Task goal => Return nothing except the lines from the one that contains "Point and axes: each" through the end of the material below, each exactly as given.
(Data begins)
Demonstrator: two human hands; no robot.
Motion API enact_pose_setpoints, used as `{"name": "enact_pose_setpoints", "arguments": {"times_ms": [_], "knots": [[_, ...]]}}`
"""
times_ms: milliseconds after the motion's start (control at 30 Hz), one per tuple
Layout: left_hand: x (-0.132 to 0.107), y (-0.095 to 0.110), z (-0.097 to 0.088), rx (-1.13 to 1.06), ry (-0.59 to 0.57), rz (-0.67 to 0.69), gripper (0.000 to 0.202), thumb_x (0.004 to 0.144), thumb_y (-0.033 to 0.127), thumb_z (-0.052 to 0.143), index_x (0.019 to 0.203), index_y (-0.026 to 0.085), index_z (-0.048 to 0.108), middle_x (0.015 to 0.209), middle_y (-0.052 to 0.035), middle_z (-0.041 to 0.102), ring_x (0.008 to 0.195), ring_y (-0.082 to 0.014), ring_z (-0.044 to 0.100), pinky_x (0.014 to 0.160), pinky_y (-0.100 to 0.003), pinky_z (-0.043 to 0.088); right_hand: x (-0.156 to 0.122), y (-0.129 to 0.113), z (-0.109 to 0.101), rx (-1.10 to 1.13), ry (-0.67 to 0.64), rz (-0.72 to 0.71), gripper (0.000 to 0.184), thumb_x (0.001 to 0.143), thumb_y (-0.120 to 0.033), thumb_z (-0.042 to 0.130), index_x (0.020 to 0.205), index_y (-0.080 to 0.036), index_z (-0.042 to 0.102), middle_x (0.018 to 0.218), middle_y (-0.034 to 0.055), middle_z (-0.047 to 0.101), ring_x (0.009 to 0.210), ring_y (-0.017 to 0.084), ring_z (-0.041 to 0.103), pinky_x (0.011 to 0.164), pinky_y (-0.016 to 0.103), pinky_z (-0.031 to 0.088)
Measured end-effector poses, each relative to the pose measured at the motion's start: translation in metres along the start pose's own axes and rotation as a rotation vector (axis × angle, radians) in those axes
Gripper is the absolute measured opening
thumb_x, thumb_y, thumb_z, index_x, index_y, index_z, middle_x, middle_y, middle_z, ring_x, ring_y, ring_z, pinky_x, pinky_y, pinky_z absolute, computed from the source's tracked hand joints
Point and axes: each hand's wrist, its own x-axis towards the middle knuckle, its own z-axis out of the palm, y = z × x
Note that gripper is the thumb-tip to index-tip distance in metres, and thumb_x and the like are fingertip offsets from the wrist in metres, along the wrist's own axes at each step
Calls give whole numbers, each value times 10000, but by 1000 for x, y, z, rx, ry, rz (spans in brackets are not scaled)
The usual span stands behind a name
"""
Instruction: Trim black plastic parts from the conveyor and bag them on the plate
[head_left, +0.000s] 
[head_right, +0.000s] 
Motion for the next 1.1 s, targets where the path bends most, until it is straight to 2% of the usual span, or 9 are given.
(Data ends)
Solution to the exercise =>
Point and axes: each hand's wrist, its own x-axis towards the middle knuckle, its own z-axis out of the palm, y = z × x
Note that gripper is the thumb-tip to index-tip distance in metres, and thumb_x and the like are fingertip offsets from the wrist in metres, along the wrist's own axes at each step
Calls give whole numbers, each value times 10000, but by 1000 for x, y, z, rx, ry, rz (spans in brackets are not scaled)
The usual span stands behind a name
"""
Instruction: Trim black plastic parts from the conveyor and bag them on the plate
[head_left, +0.000s] 
[head_right, +0.000s] 
Motion for the next 1.1 s, targets where the path bends most, until it is straight to 2% of the usual span, or 9 are given.

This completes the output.